The N-terminal binding domain of Siglec-11 (residues 28–156) was modelled from homologous members of the Siglec family of sialic acid-binding lectins23,27 using homology modelling in YASARA as previously described71,72,73. Models for peptides were obtained from the PEP-FOLD web server74. Siglec-11 and peptides were equilibrated under all-atom molecular dynamics (MD) at 300 K for 300 ns using the GROMACS engine75. All atoms were described using the CHARMM36m forcefield76, and solutes were solvated in TIP3P water77 and 100 mM NaCl counterions. Equilibrated structures of the peptides were clustered using gmx cluster utility, and the cluster with the highest population was utilized for binding studies. Decasialic acid structures (with either 2,8 or 2,8/9 linkages) were built using the oligosaccharide builder in YASARA. The binding sites for PSA on Siglec-11 were inferred from co-solvent MD simulations where one PSA chain was equilibrated with one Siglec-11 monomer (1:1). Similarly, one peptide was equilibrated with one PSA chain (1:1). In both cases, simulations were carried out in triplicates. Simulations were sampled for 500 ns for Siglec-11 and 250 ns for the peptides. The longest contacting peptide–PSA conformations were isolated for further analysis. Potential of mean force (PMF) calculations were carried out for peptide interactions with PSA via umbrella sampling simulation using GROMACS and PLUMED78. The PMF was calculated using weighted histogram analysis. Python packages MDAnalysis79,80 and GromacsWrapper were used to build in-house analysis and plotting scripts.

Cell binding studies

ReNcell VM human neural progenitor cells (NPCs; EMD Millipore) were cultured in accordance with manufacturer’s instructions and passaged at 80–90% confluency with accutase. Immunocytochemistry/immunofluorescence of NPCs with anti-PSA-NCAM antibody (EMD Millipore) was used to confirm PSA expression, as expression varies amongst cell types/populations and decreases with differentiation. NPCs were fixed with methanol prior to blocking with 5% BSA and incubation with anti-PSA-NCAM (EMD Millipore) and Alexa Fluor-labelled goat anti-mouse IgM (Invitrogen).

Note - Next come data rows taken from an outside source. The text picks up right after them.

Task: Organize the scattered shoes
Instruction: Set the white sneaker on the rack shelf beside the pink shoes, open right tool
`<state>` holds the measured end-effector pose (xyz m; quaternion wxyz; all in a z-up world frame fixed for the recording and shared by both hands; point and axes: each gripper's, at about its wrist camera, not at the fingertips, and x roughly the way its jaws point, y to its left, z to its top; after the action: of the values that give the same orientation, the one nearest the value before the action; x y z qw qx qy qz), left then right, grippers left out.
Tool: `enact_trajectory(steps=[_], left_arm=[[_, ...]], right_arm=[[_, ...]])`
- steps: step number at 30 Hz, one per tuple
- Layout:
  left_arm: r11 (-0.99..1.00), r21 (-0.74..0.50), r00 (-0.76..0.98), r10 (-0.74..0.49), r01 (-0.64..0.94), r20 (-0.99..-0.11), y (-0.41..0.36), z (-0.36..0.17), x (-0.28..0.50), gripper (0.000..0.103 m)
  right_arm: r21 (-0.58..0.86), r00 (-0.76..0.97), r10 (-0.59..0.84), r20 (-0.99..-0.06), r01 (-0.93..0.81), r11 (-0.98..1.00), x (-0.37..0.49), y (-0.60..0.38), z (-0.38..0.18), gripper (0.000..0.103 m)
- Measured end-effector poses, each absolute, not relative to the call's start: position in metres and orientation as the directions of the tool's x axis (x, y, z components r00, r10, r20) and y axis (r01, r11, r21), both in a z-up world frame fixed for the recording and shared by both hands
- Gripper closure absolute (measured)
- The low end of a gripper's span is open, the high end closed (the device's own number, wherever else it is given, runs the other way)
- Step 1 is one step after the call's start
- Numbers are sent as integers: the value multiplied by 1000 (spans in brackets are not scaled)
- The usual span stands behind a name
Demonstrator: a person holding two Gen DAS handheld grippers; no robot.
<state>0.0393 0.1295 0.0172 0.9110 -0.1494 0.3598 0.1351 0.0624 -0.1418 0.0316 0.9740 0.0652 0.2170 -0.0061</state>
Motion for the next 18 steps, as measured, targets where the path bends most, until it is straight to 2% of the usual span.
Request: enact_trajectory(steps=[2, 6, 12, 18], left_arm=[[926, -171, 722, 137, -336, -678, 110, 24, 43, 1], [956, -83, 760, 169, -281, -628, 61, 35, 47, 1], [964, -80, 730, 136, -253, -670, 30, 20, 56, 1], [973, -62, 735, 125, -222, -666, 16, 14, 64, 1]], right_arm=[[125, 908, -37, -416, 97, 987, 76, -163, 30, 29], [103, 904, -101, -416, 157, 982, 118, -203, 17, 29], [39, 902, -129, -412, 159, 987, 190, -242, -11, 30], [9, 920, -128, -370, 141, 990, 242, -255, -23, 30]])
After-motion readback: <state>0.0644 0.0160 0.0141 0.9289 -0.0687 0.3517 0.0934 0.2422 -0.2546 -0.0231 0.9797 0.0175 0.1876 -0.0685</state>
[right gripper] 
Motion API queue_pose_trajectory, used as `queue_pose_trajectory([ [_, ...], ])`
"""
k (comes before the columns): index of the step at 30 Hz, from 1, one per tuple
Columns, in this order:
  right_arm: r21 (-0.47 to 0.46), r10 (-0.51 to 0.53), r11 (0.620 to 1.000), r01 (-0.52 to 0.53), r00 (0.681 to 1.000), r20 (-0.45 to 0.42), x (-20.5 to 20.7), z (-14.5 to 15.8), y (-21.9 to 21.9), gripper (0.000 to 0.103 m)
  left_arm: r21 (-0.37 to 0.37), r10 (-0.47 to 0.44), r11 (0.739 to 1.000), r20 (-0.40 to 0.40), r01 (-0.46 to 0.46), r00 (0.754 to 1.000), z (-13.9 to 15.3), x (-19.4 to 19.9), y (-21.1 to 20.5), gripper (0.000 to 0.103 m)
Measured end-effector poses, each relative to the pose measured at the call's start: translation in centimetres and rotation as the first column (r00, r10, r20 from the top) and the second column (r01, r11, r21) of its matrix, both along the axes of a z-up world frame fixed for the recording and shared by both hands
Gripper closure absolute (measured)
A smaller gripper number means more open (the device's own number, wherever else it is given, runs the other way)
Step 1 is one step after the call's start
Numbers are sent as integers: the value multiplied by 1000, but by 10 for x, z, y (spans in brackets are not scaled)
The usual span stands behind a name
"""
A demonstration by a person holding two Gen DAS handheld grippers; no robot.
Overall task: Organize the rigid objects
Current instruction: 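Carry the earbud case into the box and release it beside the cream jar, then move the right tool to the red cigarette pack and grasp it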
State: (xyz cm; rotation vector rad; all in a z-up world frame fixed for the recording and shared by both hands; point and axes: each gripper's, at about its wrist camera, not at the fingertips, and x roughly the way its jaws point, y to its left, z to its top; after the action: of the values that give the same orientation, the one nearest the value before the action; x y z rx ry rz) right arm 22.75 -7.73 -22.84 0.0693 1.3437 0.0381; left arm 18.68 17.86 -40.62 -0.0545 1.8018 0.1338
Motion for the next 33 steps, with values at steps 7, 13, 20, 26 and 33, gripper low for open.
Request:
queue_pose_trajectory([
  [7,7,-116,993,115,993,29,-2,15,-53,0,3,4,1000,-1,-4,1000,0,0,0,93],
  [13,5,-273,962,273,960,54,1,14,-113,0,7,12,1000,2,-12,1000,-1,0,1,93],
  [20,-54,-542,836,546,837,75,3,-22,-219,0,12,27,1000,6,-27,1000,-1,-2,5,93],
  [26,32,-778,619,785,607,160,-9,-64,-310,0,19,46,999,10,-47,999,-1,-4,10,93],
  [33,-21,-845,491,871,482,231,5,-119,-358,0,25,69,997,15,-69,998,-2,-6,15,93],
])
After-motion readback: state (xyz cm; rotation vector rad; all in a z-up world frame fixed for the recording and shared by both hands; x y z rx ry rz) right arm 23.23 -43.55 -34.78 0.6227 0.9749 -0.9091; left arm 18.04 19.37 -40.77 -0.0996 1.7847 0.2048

NPCs were labelled with CellTracker Red CMTPX dye (Thermo Fisher Scientific; 10 μM). Peptide microarray experiments were carried out similarly to carbohydrate screens, except peptide positions were randomized, and microarrays were blocked overnight at 4 °C in 5% BSA (10 mL each) prior to incubation with labelled cells at 37 °C (2 mL on slide surface; 0, 1, 2.5, and 5 million cells). Washes were conducted with PBS, pH 7.4 (3×10 minutes, 10 mL each). Microarrays were air-dried overnight before fluorescence imaging (GE Typhoon Trio+ flatbed scanner; 633 nm excitation, 670BP30 nm emission, 450 PMT, 10 μm resolution). Fluorescence values for cell binding were adjusted by subtraction of control slide intensities (without cells) to account for autofluorescence and non-specific binding. Since background and dynamic range were different with variation in cell numbers, binding ranks were determined to enable comparison of peptide binding between conditions, and the Spearman rank-order correlation coefficient (ρ) was calculated (n = 59).